This repository contains scripts supporting a paper aiming to identify the best data-driven approach to predict soybean yields from climate inputs and to examine the impact of climate data aggregation method on predictive performances. These analyses were first conducted at the global scale and then at the scale of a single countries, in order to examine the robustness of the conclusions. The country studied are the United States of America and Brazil, two major areas producing soybean.
All analyses were done using R version 4.2.2.
- for data management: tidyverse, stringr, lubridate, CCMHr
- for graphics: cowplot (plot arrangement), wesanderson and RColorBrewer (color palettes)
- for spatial data management and maps production: terra, raster, rnaturalearth, rnaturalearthdata, sf, sp, rworldmap, rmapshaper, tidygeocoder
- for parallelization of the analyses: parallel, doParallel, foreach
- for random forest models fitting: ranger
Packages specific to reduction dimension:
- principal component analysis is performed using the prcomp() function of R (https://www.rdocumentation.org/packages/stats/versions/3.6.2/topics/prcomp).

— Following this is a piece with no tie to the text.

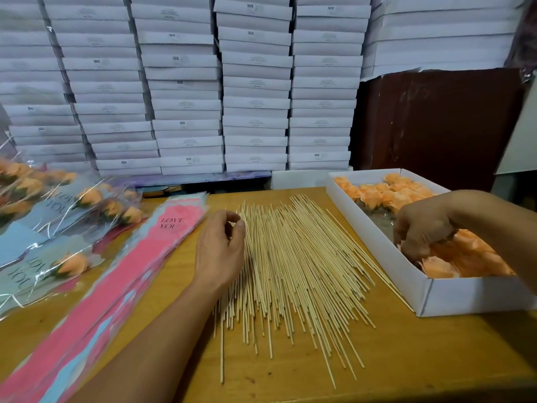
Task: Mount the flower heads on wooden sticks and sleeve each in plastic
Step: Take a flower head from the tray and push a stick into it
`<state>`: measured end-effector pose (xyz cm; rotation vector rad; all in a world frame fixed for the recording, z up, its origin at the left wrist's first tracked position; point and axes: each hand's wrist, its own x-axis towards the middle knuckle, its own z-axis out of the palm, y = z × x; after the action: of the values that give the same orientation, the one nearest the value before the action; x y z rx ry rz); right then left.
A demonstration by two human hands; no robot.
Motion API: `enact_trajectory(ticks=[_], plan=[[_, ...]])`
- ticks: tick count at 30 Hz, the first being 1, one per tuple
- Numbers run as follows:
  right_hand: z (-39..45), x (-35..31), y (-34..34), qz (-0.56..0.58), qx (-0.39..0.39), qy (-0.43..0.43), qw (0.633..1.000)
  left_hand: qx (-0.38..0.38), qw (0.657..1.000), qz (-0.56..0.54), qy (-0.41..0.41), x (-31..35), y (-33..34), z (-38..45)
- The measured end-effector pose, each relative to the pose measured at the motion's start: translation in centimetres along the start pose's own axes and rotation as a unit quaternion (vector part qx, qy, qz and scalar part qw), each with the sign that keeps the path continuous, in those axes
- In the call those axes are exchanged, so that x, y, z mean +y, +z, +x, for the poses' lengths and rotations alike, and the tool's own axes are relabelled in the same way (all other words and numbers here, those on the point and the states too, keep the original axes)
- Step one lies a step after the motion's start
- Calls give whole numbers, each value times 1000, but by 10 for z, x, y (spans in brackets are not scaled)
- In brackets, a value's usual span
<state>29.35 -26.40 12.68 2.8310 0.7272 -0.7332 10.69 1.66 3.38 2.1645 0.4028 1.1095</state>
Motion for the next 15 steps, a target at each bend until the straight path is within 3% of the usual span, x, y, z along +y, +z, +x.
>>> enact_trajectory(ticks=[11,15], plan=[[-13,5,-24,39,146,-7,989,-18,999,-42,-2,8,4,-1],[-33,-31,-34,46,288,-62,955,-55,991,-122,6,15,1,-3]])
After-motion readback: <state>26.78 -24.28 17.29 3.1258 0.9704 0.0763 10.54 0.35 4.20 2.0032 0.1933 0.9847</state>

- functional principal component analysis: The climate functions re-estimation was performed using the create.bspline.basis() function (https://www.rdocumentation.org/packages/fda/versions/6.1.4/topics/create.bspline.basis) of the fda R package (version 6.1.4; https://cran.r-project.org/web/packages/fda/index.html). Functional principal component analysis was performed using the pca.fd() function (https://www.rdocumentation.org/packages/fda/versions/6.1.4/topics/pca.fd) of the same package.
- Partial least square regression is performed using the plsr() function (https://cran.rproject.org/web/packages/pls/vignettes/pls-manual.pdf) of the pls R package (version 2.8-2, https://cran.rproject.org/web/packages/pls/index.html). The optimal number of components is chosen based on a 10-fold cross-validation procedure implemented in the pls() function.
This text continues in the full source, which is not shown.